Word for word, repeat all of the entries.

__Task inputs__:
-------------------------
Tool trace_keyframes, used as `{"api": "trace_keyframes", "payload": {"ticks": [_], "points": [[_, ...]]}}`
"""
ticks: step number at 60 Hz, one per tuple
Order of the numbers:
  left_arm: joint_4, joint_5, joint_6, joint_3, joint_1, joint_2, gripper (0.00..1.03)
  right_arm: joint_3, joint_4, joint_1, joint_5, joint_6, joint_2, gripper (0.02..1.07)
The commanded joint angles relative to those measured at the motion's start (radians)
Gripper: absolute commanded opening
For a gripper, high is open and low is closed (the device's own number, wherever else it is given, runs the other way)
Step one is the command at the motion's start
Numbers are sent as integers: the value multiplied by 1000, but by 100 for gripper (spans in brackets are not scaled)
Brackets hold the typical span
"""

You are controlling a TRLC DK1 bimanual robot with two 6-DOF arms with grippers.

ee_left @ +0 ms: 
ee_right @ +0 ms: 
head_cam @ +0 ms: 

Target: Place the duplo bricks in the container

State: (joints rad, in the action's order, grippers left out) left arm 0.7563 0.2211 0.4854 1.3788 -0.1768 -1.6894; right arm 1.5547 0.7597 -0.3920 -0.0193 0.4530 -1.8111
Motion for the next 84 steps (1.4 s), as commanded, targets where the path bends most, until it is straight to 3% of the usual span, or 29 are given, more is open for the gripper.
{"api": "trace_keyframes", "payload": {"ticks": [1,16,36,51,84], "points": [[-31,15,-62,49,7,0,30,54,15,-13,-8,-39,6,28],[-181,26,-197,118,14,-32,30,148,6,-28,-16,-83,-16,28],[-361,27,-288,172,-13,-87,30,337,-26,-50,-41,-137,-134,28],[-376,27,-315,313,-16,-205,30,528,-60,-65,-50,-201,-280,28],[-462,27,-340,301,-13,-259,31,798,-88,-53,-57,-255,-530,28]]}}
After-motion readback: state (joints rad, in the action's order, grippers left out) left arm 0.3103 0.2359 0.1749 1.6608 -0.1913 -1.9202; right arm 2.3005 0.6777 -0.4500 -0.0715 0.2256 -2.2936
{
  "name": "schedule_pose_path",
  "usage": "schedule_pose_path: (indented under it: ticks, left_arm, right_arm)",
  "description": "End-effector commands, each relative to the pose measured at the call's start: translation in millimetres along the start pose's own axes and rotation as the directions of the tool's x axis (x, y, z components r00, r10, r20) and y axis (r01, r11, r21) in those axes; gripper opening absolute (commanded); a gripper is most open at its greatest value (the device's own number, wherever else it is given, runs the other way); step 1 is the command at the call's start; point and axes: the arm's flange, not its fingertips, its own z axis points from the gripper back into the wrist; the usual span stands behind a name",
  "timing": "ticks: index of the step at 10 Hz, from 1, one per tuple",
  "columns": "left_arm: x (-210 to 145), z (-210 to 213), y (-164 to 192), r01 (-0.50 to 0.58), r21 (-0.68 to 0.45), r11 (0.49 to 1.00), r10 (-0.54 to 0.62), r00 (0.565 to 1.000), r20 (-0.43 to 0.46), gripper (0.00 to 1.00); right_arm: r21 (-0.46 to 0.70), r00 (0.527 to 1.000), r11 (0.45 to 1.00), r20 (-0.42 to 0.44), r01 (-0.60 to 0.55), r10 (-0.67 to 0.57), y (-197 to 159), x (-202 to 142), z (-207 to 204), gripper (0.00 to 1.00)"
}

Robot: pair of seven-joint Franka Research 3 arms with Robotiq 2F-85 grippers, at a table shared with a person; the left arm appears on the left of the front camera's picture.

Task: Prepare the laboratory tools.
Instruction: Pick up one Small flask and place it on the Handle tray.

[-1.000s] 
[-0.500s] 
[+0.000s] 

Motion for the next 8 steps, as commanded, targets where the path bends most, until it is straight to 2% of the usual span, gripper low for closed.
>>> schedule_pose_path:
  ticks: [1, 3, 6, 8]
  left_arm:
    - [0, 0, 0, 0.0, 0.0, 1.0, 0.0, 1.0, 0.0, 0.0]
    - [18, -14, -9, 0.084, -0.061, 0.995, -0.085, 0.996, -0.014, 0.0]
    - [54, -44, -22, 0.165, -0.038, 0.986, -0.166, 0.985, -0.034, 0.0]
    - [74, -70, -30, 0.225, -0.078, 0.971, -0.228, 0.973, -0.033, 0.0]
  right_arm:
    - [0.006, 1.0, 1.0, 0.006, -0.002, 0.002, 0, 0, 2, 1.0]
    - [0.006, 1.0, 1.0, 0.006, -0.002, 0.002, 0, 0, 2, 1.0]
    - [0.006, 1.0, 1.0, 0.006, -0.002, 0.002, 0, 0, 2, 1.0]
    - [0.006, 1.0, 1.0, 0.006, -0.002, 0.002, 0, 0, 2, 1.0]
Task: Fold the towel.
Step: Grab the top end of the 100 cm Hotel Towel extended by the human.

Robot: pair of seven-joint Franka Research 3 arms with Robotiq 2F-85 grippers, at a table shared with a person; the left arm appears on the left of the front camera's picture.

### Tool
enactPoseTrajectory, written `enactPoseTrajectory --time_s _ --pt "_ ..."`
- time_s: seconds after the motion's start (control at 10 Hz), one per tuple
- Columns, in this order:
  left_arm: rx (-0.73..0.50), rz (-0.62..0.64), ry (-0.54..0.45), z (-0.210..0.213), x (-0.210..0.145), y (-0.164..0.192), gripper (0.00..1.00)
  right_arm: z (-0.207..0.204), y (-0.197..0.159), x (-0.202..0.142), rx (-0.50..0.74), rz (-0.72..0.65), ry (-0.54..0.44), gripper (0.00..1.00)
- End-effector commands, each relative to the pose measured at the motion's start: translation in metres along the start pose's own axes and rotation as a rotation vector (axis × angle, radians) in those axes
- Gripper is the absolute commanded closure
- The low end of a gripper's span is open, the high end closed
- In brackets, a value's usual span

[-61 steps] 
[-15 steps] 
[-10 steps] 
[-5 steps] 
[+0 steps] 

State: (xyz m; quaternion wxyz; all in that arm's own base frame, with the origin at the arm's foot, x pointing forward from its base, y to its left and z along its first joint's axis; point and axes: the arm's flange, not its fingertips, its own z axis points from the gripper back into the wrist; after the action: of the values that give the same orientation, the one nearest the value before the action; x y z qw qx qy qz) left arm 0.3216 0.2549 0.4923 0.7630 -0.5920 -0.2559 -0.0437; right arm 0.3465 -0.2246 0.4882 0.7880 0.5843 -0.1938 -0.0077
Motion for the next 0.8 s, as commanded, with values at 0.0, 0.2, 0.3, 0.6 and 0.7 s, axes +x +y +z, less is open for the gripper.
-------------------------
__Expected output__:
Tool trace_keyframes, used as `{"api": "trace_keyframes", "payload": {"ticks": [_], "points": [[_, ...]]}}`
"""
ticks: step number at 60 Hz, one per tuple
Order of the numbers:
  left_arm: joint_4, joint_5, joint_6, joint_3, joint_1, joint_2, gripper (0.00..1.03)
  right_arm: joint_3, joint_4, joint_1, joint_5, joint_6, joint_2, gripper (0.02..1.07)
The commanded joint angles relative to those measured at the motion's start (radians)
Gripper: absolute commanded opening
For a gripper, high is open and low is closed (the device's own number, wherever else it is given, runs the other way)
Step one is the command at the motion's start
Numbers are sent as integers: the value multiplied by 1000, but by 100 for gripper (spans in brackets are not scaled)
Brackets hold the typical span
"""

You are controlling a TRLC DK1 bimanual robot with two 6-DOF arms with grippers.

ee_left @ +0 ms: 
ee_right @ +0 ms: 
head_cam @ +0 ms: 

Target: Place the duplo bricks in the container

State: (joints rad, in the action's order, grippers left out) left arm 0.7563 0.2211 0.4854 1.3788 -0.1768 -1.6894; right arm 1.5547 0.7597 -0.3920 -0.0193 0.4530 -1.8111
Motion for the next 84 steps (1.4 s), as commanded, targets where the path bends most, until it is straight to 3% of the usual span, or 29 are given, more is open for the gripper.
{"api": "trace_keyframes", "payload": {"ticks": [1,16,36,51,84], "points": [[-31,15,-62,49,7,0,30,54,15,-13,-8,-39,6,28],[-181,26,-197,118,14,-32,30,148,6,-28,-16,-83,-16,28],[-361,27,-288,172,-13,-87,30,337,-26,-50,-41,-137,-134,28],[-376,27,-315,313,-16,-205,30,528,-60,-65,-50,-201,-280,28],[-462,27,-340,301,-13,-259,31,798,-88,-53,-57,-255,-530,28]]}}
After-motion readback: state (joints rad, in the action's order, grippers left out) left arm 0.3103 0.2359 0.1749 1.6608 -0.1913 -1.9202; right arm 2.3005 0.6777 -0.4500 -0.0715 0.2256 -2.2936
{
  "name": "schedule_pose_path",
  "usage": "schedule_pose_path: (indented under it: ticks, left_arm, right_arm)",
  "description": "End-effector commands, each relative to the pose measured at the call's start: translation in millimetres along the start pose's own axes and rotation as the directions of the tool's x axis (x, y, z components r00, r10, r20) and y axis (r01, r11, r21) in those axes; gripper opening absolute (commanded); a gripper is most open at its greatest value (the device's own number, wherever else it is given, runs the other way); step 1 is the command at the call's start; point and axes: the arm's flange, not its fingertips, its own z axis points from the gripper back into the wrist; the usual span stands behind a name",
  "timing": "ticks: index of the step at 10 Hz, from 1, one per tuple",
  "columns": "left_arm: x (-210 to 145), z (-210 to 213), y (-164 to 192), r01 (-0.50 to 0.58), r21 (-0.68 to 0.45), r11 (0.49 to 1.00), r10 (-0.54 to 0.62), r00 (0.565 to 1.000), r20 (-0.43 to 0.46), gripper (0.00 to 1.00); right_arm: r21 (-0.46 to 0.70), r00 (0.527 to 1.000), r11 (0.45 to 1.00), r20 (-0.42 to 0.44), r01 (-0.60 to 0.55), r10 (-0.67 to 0.57), y (-197 to 159), x (-202 to 142), z (-207 to 204), gripper (0.00 to 1.00)"
}

Robot: pair of seven-joint Franka Research 3 arms with Robotiq 2F-85 grippers, at a table shared with a person; the left arm appears on the left of the front camera's picture.

Task: Prepare the laboratory tools.
Instruction: Pick up one Small flask and place it on the Handle tray.

[-1.000s] 
[-0.500s] 
[+0.000s] 

Motion for the next 8 steps, as commanded, targets where the path bends most, until it is straight to 2% of the usual span, gripper low for closed.
>>> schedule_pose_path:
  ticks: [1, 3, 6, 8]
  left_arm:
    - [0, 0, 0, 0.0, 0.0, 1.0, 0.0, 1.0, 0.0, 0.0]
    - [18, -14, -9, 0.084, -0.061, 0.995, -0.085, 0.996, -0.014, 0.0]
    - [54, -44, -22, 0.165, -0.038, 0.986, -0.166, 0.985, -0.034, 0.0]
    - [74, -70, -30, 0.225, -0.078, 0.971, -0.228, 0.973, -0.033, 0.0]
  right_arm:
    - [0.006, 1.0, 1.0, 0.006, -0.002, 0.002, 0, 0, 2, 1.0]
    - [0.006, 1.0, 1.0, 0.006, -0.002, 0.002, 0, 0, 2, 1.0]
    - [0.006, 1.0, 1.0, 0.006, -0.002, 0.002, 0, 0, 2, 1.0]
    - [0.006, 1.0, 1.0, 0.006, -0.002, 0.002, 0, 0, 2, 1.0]
Task: Fold the towel.
Step: Grab the top end of the 100 cm Hotel Towel extended by the human.

Robot: pair of seven-joint Franka Research 3 arms with Robotiq 2F-85 grippers, at a table shared with a person; the left arm appears on the left of the front camera's picture.

### Tool
enactPoseTrajectory, written `enactPoseTrajectory --time_s _ --pt "_ ..."`
- time_s: seconds after the motion's start (control at 10 Hz), one per tuple
- Columns, in this order:
  left_arm: rx (-0.73..0.50), rz (-0.62..0.64), ry (-0.54..0.45), z (-0.210..0.213), x (-0.210..0.145), y (-0.164..0.192), gripper (0.00..1.00)
  right_arm: z (-0.207..0.204), y (-0.197..0.159), x (-0.202..0.142), rx (-0.50..0.74), rz (-0.72..0.65), ry (-0.54..0.44), gripper (0.00..1.00)
- End-effector commands, each relative to the pose measured at the motion's start: translation in metres along the start pose's own axes and rotation as a rotation vector (axis × angle, radians) in those axes
- Gripper is the absolute commanded closure
- The low end of a gripper's span is open, the high end closed
- In brackets, a value's usual span

[-61 steps] 
[-15 steps] 
[-10 steps] 
[-5 steps] 
[+0 steps] 

State: (xyz m; quaternion wxyz; all in that arm's own base frame, with the origin at the arm's foot, x pointing forward from its base, y to its left and z along its first joint's axis; point and axes: the arm's flange, not its fingertips, its own z axis points from the gripper back into the wrist; after the action: of the values that give the same orientation, the one nearest the value before the action; x y z qw qx qy qz) left arm 0.3216 0.2549 0.4923 0.7630 -0.5920 -0.2559 -0.0437; right arm 0.3465 -0.2246 0.4882 0.7880 0.5843 -0.1938 -0.0077
Motion for the next 0.8 s, as commanded, with values at 0.0, 0.2, 0.3, 0.6 and 0.7 s, axes +x +y +z, less is open for the gripper.

The work on this exercise has been finished.